Solidaritätsbekundungen mit queeren Palästinenser:innen, die nicht nur in Gaza von der islamistischen Hamas verfolgt werden, suchte man vergeblich.
Bereits vor der Demonstration hatten die Organisator:innen der diesjährigen IQP keinen Zweifel über ihre antizionistischen Positionen gelassen. In der Ankündigung des palästinensischen Demoblocks wurde dem Staat Israel vorgeworfen, »Queer Pride« zu missbrauchen und zu instrumentalisieren, »um das siedler-kolonialistische Projekt und den Apartheidstaat ›Israel‹ schönzureden«.
Sagen will man damit wohl, dass die in Israel unbestreitbar bestehenden Rechte und Freiheiten für queere Menschen nur ein niederträchtiger Marketingtrick sind; was damit gemeint ist, Israel in Anführungsstrichen zu setzen, soll man sich wohl selber denken. Die Rede vom »siedler-kolonalistischen Projekt« gegen das »unser indigenes Volk im historischen Palästina« verteidigt werden müsse, bedient die antisemitische Mär von Völkern, die naturgegeben in einer Region verwurzelt seien, denen der künstlich geschaffene Staat Israel gegenübergestellt wird.

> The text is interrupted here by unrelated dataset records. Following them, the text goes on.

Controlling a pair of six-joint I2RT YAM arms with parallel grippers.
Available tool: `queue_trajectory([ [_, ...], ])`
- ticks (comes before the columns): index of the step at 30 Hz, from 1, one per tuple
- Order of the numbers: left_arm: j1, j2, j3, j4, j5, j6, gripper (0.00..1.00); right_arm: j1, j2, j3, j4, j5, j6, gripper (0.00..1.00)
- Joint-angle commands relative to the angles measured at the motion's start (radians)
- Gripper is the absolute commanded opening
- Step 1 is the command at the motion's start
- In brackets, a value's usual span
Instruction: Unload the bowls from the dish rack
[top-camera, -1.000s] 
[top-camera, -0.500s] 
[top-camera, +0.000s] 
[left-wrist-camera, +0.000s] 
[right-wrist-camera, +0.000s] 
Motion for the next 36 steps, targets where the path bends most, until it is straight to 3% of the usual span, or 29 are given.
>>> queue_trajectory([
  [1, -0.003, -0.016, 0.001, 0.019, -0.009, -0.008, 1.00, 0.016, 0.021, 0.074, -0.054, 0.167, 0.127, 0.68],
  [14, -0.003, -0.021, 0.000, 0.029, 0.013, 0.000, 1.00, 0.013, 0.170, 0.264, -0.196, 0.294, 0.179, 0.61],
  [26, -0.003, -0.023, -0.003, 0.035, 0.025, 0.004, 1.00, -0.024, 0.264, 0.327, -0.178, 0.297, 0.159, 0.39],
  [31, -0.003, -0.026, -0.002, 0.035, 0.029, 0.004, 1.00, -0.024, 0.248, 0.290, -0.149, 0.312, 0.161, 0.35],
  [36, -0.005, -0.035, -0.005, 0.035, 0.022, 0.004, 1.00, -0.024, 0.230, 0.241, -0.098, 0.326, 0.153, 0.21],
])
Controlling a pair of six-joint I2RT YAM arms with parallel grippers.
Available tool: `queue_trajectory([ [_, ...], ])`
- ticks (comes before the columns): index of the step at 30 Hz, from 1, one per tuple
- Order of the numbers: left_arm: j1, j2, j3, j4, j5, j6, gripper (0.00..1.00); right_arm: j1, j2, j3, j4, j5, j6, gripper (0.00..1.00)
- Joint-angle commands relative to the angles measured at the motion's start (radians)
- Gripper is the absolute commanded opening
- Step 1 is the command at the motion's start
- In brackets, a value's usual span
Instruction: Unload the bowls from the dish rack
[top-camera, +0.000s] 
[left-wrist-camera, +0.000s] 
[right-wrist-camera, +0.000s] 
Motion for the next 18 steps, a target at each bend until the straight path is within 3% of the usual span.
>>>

Solidaritätsbekundungen mit queeren Palästinenser:innen, die nicht nur in Gaza von der islamistischen Hamas verfolgt werden, suchte man hingegen vergeblich. Immer wieder fliehen palästinensische LGBT-Personen nach Israel, um einem Schicksal wie dem Ahmad Abu Murkhiyehs zu entgehen; dieser hatte sich 2020 nach Israel abgesetzt, im vergangenen Oktober besuchte er die West Bank, dort wurde, wie ein Video zeigte, seine Leiche nahe Hebron geköpft aufgefunden. Sein mutmaßlicher Mörder wurde verhaftet, alles deutet darauf hin, dass er das Opfer ermordete, weil es schwul war.
Doch um Menschen wie Murkhiyeh schien es auf der Demo nicht zu gehen. Im Mittelpunkt des Treibens der üblichen Unterstützer:innen von BDS, »Palästina spricht« und Jewish Bund stand vielmehr die Agitation gegen Israel. Es verwunderte auch nicht, dass die Menge begeistert jubelte und »Free Palestine«-Rufe anstimmte, als ein Mann eine Kufiya und nicht etwa eine Regenbogenfahne aus dem Fenster eines Wohnhauses hielt. Nach dieser dritten IQP kann wohl niemand mehr behaupten, dort keine antisemitischen Parolen und Transparente gesehen zu haben. Stellenweise wirkte die Demo wie ein antizionistischer Aufmarsch mit Pride-Anstrich – der Begriff »Pinkwashing« drängt sich auf.